As she went to hang up I asked about the pathology I had been waiting on pins and needles for.  Almost as an afterthought, she said she didn’t think it was in.  Then, “Oh, it’s right here… want me to send it to you?”

Um, YES.

“Everything seems ok, do you have a fax?”

YES!

And that was the end of the conversation.  Left to read the pathology report on my own I pored over it as best I could.  Confused that it was date stamped 6PM on Weds…. and I found out it was in by accident.  But, whatever…

PathologyBanner

So without the aid of a doctor, and with my somewhat well developed medical vocabulary, everything looks to be

BENIGN!!!!

There are things about it I don’t like, of course.  Like that some of the “lumps” are referred to as nodules, while the three problematic ones are called “tumors.”  The largest of these tumors measured 2.4 x 1.3 x 1.3 cm, and the others were not that small either.  No wonder this kid was choking!  There is “hyperplasia” all over the place too.  But it seems like the bottom line is, we got in in time.

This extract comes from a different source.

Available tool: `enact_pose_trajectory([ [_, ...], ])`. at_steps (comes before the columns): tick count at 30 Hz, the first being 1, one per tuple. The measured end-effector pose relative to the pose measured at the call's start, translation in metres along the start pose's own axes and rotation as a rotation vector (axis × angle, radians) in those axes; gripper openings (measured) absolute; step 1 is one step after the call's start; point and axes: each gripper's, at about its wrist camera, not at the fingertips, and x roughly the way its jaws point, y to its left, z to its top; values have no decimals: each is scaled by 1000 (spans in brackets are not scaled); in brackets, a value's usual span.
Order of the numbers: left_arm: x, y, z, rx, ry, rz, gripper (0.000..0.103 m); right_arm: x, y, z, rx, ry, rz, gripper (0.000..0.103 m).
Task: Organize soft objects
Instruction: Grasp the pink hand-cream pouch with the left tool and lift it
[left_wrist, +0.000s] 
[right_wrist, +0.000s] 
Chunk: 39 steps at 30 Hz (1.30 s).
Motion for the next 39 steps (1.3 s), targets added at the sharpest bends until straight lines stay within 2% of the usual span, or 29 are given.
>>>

Cowden’s we BEAT YOU to it!

Of course there is no crystal ball.  There is no way to say for sure that it WOULD HAVE become cancerous, although I think we all know the reality.  There is no way to know if it could have stayed in a little longer, but I like to think eliminating the anxiety over the constant FNAs, which incidentally had caused quite a mess of scar tissue according to the surgeon (THANK YOU COWDENS!) will be the better choice in the end.

It is easy  easier, to make decisions about prophylactic organ removal when it is your own body.  You just do what you have to do and move on.  But my husband and I had to make the conscious decision to remove something from our child’s body.  Can she live without it?  Absolutely.  But just because you CAN live without something doesn’t always mean you should, and it doesn’t mean that removing it is without consequence or effect.

As a new mastectomy patient I read lots of stories of brave young women who had decided not to spend their lives waiting for cancer to get them.  They had taken steps, usually to get ahead of BRCA1 or BRCA2.  I immediately admired each of them.  They somewhere along the line coined the term “PREVIVOR.”

previvor

https://www.facingourrisk.org/FORCE_community/previvors.php

Primarily used to deal with the risk of hereditary breast and ovarian cancer, I think the term has a broader reach.  My girl does not need to be a thyroid cancer survivor.  She is a PREVIVOR.  She got there first.

decisions options

For this I am thankful.

BEATINGCOWDENS!

This card was created out of her need to "teach" others about Cowden's Syndrome.
This card was created out of her need to “teach” others about Cowden’s Syndrome.